即便有过多次经验,终究忍不住再次沉沦于感官世界。
温虞能感觉到男人在体内的卖力挑弄,她也不负众望地喊叫连连。
李谨然咬着她的耳垂,笑道:“阿虞,喊我的名字。”
“李总。”
“不是。”他用力撞击,笑得揶揄:“喊名字。”
她受不了这样的刺激,呼喊几声,红着脸道:“李谨然。”
“乖。”他放慢速度,吻在她耳侧:“以后还敢不敢跟我玩生疏?人前规规矩矩是有必要的,独处的时候别装。”
温虞此刻迷迷糊糊的,也不知道应了什么,说了什么,只在愉悦过后,喘息之间,脑中才清醒片刻,裹着衣服体会心里的陈杂五味,心想:都到这一步了,我还在糊涂什么。可是就算我清楚,他却不给我个清楚的答案,说来说去,只不过是我一厢情愿。肯定在他眼里,我只不过跟其他女人一样,想用身体迷惑他,想麻雀变凤凰,飞上梧桐枝的拜金女人罢了。
正想着,身旁的男人一把将她捞进怀里,又折腾了她一把,气喘不迭的时候才放开。
李谨然褪下衣服,又把她包上一层问:“还冷不冷?”
温虞摇头:“够了。”又看他,面容不是特别好,反问:“你冷不冷。”
“男人怕什么冷。”李谨然说的自信,“我平时有锻炼,这点不算什么。”
说完后,她也无话,小小的茶亭里,片刻间沉静的可怕。
外头寒风呼啸,有点张牙舞爪,餐厅的灯似乎暗了几盏下来,有一部分陆陆续续回屋睡觉,还有一半的人已经喝高了,却继续拼着酒。

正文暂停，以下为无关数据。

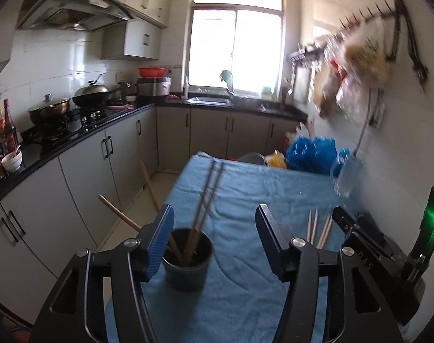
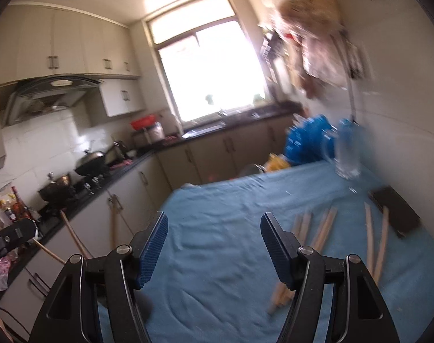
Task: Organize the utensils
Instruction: 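Move both open tools back over the remaining chopsticks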
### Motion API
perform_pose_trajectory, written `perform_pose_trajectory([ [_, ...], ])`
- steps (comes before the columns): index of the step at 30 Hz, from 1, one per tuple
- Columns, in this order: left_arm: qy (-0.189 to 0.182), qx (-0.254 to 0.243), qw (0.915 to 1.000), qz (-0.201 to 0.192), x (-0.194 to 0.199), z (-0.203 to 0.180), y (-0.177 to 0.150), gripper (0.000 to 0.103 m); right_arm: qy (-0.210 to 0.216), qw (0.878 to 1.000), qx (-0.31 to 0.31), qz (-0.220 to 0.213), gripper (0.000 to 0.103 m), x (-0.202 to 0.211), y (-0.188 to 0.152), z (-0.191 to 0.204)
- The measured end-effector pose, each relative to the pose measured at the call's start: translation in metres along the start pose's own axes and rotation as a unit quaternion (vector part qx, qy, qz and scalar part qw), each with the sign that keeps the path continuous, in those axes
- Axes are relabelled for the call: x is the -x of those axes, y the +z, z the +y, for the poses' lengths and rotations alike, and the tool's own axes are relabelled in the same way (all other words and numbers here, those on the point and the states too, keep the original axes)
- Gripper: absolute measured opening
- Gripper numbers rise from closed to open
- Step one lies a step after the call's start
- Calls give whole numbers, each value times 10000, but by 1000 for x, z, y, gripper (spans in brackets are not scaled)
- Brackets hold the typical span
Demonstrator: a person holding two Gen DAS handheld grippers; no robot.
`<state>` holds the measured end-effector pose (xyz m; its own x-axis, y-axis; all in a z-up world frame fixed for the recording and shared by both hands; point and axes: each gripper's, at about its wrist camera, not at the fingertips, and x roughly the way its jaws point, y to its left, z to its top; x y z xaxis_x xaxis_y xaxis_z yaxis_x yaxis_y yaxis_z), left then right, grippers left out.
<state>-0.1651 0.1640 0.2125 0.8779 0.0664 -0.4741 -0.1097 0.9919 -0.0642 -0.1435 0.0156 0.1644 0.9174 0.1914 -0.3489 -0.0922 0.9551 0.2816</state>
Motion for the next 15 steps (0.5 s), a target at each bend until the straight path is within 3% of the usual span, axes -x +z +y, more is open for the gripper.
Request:
perform_pose_trajectory([
  [8,137,-715,9973,120,7,-48,-18,68,-483,9977,-462,87,75,33,-14,-63],
  [15,55,-1037,9943,247,6,-74,-24,70,-593,9957,-707,120,76,46,-17,-85],
])
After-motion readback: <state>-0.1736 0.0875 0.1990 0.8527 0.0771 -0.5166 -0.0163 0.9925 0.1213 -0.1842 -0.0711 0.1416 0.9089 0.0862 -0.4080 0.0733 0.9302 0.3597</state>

温虞内心焦虑,又惴惴不安,那些问题萦绕在心里,终究需要个答案,便问他:“你……你为什么,只想我这样呢?”
“这样?是怎样?”李谨然一笑,侧眼去看她:“我说过,男人女人处一块,还能干吗。”
“可女人不止我一个。”温虞低头答,语气似有嗔怨。
“感觉好的就你一个。”李谨然说,支着她下巴,迫使她抬头对上自己的眼睛:“温虞,你应该感觉的出来,你很吸引我,而你也被我吸引,所以一次又一次,你没法拒绝。即便抗拒了,因为心里想要,所以到最后,总会放弃抗拒,顺从自己的心。”
“才不是。”
“嘴硬。”
李谨然笑她,低头去找她的唇,她躲,两人追逐嬉戏一会儿,他忽然想起什么,捧着她脸说:“明天的活动是去林子里找东西,你跟何新禹一组。”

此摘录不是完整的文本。